Task instructions >> Only lines containing "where" belong in the answer, each copied from the entries below.
(Beginning of Provided data)
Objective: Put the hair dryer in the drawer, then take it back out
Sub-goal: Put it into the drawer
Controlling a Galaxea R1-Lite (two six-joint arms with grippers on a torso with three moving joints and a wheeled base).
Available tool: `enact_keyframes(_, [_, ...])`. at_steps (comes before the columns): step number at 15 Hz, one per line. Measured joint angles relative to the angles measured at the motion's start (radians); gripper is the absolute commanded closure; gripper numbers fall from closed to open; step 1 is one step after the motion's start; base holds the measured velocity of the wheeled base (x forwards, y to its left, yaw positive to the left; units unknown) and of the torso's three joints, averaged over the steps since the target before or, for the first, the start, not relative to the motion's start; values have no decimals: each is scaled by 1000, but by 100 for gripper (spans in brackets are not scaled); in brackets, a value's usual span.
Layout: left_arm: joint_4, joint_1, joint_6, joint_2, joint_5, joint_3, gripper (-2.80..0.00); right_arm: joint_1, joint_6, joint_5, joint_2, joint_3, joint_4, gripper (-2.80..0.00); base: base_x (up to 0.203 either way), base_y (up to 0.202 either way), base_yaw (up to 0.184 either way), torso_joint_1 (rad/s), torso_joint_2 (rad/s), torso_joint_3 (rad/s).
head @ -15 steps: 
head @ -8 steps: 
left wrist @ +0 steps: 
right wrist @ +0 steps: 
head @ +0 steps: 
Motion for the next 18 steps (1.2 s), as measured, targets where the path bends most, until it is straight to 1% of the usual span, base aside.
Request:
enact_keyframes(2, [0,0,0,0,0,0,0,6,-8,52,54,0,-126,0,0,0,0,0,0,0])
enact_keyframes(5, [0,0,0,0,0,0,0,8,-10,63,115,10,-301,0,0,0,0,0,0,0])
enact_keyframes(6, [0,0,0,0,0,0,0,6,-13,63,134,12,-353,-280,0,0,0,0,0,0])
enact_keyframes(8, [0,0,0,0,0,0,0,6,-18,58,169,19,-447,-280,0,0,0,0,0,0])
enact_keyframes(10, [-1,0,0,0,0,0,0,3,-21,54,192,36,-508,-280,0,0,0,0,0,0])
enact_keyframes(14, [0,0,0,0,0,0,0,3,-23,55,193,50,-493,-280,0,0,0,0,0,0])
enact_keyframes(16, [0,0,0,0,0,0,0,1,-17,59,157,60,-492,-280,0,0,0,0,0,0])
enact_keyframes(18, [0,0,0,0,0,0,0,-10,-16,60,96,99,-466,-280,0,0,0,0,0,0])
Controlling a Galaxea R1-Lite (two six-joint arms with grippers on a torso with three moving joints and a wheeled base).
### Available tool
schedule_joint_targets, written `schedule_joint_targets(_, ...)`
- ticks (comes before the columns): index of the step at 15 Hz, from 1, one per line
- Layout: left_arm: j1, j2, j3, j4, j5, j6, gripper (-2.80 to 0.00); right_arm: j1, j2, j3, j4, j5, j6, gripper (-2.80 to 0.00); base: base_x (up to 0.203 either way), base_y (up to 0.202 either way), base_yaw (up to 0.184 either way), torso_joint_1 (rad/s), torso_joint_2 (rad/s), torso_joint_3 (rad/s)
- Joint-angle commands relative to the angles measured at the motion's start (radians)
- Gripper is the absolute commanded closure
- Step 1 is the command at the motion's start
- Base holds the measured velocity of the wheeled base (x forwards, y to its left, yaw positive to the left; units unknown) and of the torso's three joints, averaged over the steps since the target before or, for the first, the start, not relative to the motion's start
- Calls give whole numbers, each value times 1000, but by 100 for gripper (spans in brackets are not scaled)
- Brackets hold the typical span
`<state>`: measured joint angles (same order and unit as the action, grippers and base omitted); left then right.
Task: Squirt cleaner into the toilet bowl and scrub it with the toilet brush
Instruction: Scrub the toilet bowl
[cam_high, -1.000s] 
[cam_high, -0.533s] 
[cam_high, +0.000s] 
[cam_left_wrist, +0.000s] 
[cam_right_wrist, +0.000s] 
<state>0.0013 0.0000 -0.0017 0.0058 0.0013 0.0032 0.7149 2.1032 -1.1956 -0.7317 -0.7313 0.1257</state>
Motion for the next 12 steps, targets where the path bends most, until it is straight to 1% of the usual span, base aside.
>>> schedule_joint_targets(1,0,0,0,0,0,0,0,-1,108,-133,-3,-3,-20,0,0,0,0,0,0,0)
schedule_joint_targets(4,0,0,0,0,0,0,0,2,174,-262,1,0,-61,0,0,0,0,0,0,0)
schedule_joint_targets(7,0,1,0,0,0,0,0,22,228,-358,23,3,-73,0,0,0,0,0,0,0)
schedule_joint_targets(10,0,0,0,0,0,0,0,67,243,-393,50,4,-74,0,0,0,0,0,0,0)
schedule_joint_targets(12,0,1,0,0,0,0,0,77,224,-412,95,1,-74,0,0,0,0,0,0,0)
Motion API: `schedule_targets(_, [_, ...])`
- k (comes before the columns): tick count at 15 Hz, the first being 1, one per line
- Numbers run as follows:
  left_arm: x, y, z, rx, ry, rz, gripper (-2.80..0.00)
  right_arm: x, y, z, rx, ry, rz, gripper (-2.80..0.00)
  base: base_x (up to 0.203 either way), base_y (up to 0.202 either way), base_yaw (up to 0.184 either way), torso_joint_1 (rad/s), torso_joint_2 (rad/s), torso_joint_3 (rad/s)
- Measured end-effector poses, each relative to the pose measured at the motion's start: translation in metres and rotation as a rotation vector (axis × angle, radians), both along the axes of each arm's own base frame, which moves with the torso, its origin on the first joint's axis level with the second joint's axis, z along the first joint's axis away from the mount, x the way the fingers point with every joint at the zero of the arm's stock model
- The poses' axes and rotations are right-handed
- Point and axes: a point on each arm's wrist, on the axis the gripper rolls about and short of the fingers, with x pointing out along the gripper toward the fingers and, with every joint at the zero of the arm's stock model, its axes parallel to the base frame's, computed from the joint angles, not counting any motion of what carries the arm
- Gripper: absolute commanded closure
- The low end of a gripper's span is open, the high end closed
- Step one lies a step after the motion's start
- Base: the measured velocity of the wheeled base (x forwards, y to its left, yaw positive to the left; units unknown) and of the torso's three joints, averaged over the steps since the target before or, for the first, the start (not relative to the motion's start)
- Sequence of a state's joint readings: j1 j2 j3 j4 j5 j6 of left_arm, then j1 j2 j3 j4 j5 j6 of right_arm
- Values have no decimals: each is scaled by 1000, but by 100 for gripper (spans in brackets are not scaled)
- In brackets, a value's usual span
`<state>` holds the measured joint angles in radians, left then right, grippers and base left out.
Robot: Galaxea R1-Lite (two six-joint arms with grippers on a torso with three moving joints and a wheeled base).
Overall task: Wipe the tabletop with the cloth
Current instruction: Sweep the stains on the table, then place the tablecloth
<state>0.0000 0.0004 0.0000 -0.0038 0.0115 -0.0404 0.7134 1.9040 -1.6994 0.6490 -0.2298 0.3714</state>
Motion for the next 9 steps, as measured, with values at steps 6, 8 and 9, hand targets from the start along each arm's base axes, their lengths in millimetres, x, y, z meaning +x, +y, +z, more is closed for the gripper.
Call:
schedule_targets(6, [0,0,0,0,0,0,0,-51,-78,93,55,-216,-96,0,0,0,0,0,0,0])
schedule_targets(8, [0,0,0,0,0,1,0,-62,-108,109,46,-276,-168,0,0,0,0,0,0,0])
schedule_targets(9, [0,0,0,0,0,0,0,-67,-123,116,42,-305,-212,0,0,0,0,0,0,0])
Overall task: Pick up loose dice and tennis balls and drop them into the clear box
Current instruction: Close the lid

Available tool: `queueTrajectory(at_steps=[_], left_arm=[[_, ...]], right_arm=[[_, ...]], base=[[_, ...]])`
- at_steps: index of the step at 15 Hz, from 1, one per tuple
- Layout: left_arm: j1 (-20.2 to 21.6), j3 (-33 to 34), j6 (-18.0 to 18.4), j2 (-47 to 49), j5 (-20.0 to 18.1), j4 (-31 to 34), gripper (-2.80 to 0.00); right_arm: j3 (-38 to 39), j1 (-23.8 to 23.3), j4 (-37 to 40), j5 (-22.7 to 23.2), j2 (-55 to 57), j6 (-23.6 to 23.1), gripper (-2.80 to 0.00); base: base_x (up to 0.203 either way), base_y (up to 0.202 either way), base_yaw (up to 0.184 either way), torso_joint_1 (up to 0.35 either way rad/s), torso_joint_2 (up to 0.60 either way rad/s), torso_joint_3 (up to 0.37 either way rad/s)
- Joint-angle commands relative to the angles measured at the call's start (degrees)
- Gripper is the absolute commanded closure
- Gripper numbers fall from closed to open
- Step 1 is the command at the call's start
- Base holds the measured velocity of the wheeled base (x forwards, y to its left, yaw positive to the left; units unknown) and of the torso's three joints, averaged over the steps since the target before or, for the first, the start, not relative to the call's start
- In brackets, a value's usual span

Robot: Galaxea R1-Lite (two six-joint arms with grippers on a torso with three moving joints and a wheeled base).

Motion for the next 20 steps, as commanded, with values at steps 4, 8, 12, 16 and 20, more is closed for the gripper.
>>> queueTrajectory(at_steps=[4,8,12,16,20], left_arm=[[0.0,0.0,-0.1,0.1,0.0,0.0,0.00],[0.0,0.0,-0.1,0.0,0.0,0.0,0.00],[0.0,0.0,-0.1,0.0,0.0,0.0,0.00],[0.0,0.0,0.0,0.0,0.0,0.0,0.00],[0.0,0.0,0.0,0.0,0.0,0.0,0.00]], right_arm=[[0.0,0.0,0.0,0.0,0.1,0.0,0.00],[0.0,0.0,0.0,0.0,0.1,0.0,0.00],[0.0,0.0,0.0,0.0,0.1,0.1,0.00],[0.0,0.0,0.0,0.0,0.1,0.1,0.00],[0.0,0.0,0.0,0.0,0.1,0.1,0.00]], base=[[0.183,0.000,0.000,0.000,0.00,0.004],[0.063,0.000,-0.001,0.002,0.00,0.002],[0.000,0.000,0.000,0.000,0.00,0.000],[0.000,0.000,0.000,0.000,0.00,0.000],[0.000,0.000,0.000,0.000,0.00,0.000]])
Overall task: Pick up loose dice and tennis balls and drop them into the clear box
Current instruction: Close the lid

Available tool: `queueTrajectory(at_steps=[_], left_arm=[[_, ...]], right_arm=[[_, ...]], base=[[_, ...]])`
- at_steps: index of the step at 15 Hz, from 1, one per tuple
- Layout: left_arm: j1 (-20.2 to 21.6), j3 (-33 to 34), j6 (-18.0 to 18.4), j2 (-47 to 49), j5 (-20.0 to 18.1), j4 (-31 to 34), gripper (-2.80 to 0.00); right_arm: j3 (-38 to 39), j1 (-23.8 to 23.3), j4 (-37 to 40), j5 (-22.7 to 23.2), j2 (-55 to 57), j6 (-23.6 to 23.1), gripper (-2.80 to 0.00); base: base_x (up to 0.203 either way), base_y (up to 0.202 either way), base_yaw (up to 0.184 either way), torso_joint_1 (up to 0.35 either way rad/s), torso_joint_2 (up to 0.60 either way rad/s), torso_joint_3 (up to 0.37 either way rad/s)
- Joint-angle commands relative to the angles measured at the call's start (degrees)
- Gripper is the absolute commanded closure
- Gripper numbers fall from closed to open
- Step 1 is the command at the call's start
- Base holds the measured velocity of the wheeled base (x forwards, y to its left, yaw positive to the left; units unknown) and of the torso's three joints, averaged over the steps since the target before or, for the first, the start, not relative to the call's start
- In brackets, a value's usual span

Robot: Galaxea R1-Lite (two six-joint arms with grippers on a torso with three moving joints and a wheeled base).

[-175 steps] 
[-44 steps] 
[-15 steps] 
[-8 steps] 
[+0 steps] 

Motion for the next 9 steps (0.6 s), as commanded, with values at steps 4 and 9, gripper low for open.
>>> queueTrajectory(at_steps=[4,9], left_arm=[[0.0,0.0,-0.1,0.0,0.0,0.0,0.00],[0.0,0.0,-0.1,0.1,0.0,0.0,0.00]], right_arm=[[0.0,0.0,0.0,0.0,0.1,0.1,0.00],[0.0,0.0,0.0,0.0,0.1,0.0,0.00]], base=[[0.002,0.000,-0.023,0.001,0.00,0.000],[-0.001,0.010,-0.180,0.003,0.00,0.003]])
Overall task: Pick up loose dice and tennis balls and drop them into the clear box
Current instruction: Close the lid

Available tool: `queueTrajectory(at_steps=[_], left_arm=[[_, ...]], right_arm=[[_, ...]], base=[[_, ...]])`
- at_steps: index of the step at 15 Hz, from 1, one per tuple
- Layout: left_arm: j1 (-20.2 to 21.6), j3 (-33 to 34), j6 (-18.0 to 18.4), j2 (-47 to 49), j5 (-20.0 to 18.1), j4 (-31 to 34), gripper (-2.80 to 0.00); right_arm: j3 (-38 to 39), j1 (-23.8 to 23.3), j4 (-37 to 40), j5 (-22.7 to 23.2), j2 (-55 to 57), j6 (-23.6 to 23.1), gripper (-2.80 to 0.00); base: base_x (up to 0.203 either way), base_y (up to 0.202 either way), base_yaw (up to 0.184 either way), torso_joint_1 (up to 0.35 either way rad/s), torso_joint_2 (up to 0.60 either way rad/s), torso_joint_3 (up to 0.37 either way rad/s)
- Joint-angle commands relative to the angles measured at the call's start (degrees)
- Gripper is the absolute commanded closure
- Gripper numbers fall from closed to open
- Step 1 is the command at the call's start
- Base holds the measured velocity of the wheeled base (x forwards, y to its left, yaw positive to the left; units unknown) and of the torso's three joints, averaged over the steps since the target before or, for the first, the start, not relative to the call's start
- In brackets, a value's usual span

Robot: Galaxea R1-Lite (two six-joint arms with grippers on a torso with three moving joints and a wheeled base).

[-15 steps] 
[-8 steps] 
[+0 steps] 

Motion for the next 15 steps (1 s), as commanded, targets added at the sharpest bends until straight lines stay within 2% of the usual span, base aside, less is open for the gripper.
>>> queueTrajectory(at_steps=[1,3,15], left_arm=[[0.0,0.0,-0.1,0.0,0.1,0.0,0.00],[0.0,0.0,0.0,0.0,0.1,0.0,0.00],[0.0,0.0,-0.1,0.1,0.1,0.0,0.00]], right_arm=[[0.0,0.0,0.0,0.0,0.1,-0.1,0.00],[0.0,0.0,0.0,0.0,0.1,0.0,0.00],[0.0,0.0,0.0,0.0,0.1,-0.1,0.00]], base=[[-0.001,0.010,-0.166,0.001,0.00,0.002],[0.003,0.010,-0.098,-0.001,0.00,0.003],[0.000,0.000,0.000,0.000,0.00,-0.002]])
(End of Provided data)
Result >>
Motion for the next 18 steps (1.2 s), as measured, targets where the path bends most, until it is straight to 1% of the usual span, base aside.
Motion for the next 12 steps, targets where the path bends most, until it is straight to 1% of the usual span, base aside.

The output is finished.